Diet Disasters - The most common diet pitfalls and how to avoid them

As you start the new year avoid these common diet disasters.

Dieting may amount to nothing more than a simple math equation—eat less and exercise more to create a calorie deficit—but it is anything but simple. If you’ve ever tried to lose weight, you’ve no doubt made a few critical dieting mistakes. Dieting isn’t simple, but it doesn’t have to be complicated either. Avoid these common mistakes to stay on track for weight loss success.

Mistake #1: Skipping Breakfast

Breakfast truly is the most important meal of the day. Your body has been fasting all night during sleep and breakfast helps you break this fast and start your day off with proper energy and nutrients. Whether you’re skipping breakfast because you’re in a hurry or because you want to reduce your calorie intake, you’re setting yourself up for failure. Skipping breakfast typically means you’ll feel sluggish all morning and you’ll consume many unwanted and unnecessary snacks (and calories) before lunchtime. People who eat a healthy breakfast tend to eat less throughout the remainder of the day than those who skip this important meal.

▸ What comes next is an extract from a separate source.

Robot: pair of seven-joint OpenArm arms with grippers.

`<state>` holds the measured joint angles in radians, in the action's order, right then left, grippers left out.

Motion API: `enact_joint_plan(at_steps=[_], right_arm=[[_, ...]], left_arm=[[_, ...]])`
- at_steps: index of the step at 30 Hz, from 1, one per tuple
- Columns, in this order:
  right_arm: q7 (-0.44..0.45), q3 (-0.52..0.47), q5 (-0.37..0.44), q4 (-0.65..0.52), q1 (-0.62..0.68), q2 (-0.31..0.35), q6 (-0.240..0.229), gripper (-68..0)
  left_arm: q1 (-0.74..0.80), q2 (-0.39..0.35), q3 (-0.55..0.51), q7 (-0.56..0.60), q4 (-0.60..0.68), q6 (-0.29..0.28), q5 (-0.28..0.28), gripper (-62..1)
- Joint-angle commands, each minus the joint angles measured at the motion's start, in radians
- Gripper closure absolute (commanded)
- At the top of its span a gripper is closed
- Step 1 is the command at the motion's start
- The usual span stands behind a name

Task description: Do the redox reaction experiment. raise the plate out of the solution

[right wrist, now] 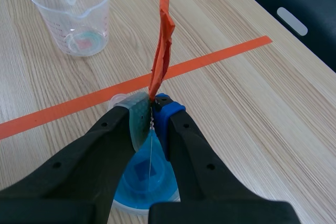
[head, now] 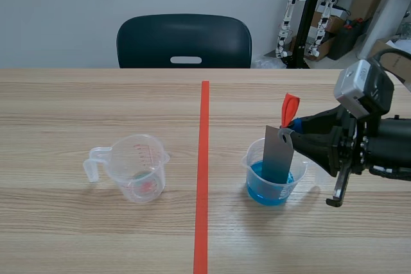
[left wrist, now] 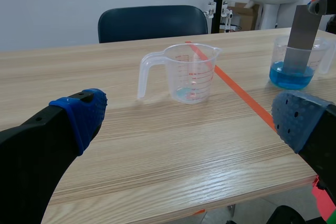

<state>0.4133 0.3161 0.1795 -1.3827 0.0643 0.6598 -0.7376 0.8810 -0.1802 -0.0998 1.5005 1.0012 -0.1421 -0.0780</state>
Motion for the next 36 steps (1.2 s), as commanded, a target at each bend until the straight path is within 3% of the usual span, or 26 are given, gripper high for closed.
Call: enact_joint_plan(at_steps=[1, 36], right_arm=[[-0.007, -0.009, 0.003, -0.008, -0.009, 0.016, -0.008, -0.6], [0.008, -0.009, 0.008, -0.008, -0.009, 0.016, -0.008, -0.6]], left_arm=[[0.002, -0.003, -0.001, 0.018, 0.015, -0.003, 0.006, -62.3], [0.002, -0.003, -0.001, 0.018, 0.015, -0.003, 0.006, -62.3]])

Mistake #2: Extreme Calorie Reduction

If calorie reduction results in weight loss, than extreme calorie reduction should result in extreme weight loss, right? Wrong. It may seem counter intuitive, but extreme calorie reduction usually results in weight gain rather than weight loss. Here’s why: your body needs a baseline level of calories to sustain basic physiological functions and when you dip below that baseline, your metabolism will plummet. In fact, if you embark on an extremely low-calorie diet (fewer than 800 calories per day), your metabolic rate will drop by more than 10 percent within the first 48 hours on that diet. Instead, you’re better off with smaller, sustainable reductions in calories. For safe, long-term weight loss, the average woman should maintain a minimum of 1,200 calories per day.

Mistake #3: Dehydration

We often mistake dehydration for hunger. Water is critical to many of the body’s processes. While there is some debate over how much water your body needs on a daily basis, there is no question that water is important. Most of us are chronically dehydrated. Even mild dehydration will slow your metabolism by as much as three percent. If you’re dieting, don’t underestimate the importance of water. Results of a Virginia Tech study indicated that obese dieters who drank two cups of water before each meal lost five pounds more than a group of dieters who didn’t increase their water intake. A year later, the water-drinkers had also kept more of the weight off.[1]

Mistake #4: Liquid Calories

Liquid calories are typically empty calories, even if they come from fresh-squeezed orange juice. Fruit juices may contain healthy vitamins, but they lack the fiber of the whole fruit and typically deliver a shot of sugar right into the bloodstream. Even worse are soft drinks, coffee drinks, and energy drinks. Most dieters forget to factor in the calories from liquids—and often these liquids are loaded with calories. Liquid calories are wasted calories because they don’t satiate hunger the way food does. If you’re trying to lose weight, stick with water; you’ll stay hydrated and avoid the extra calories.

Mistake #5: Anything Extreme

The extremes are tempting because they often hold extreme promises. But extreme approaches are unsustainable. Avoid diet mistakes such as banishing all carbohydrates from your diet, or eating only low-fat foods, or high protein, or no sugar, or all sugar. Instead, find moderation. Rather than saying you’ll never eat carbs again, avoid refined carbohydrates such as white bread and choose whole grains instead. Instead of banishing dessert, treat yourself once a week. Dieting takes commitment to maintaining small changes that are sustainable and long-lasting.

Reference:

  1. Davy BM, Dennis EA, Dengo AL, et al. Water consumption reduces energy intake at a breakfast meal in obese older adults. Journal of the American Dietetic Association. 2008; 108 (7): 1236-1239.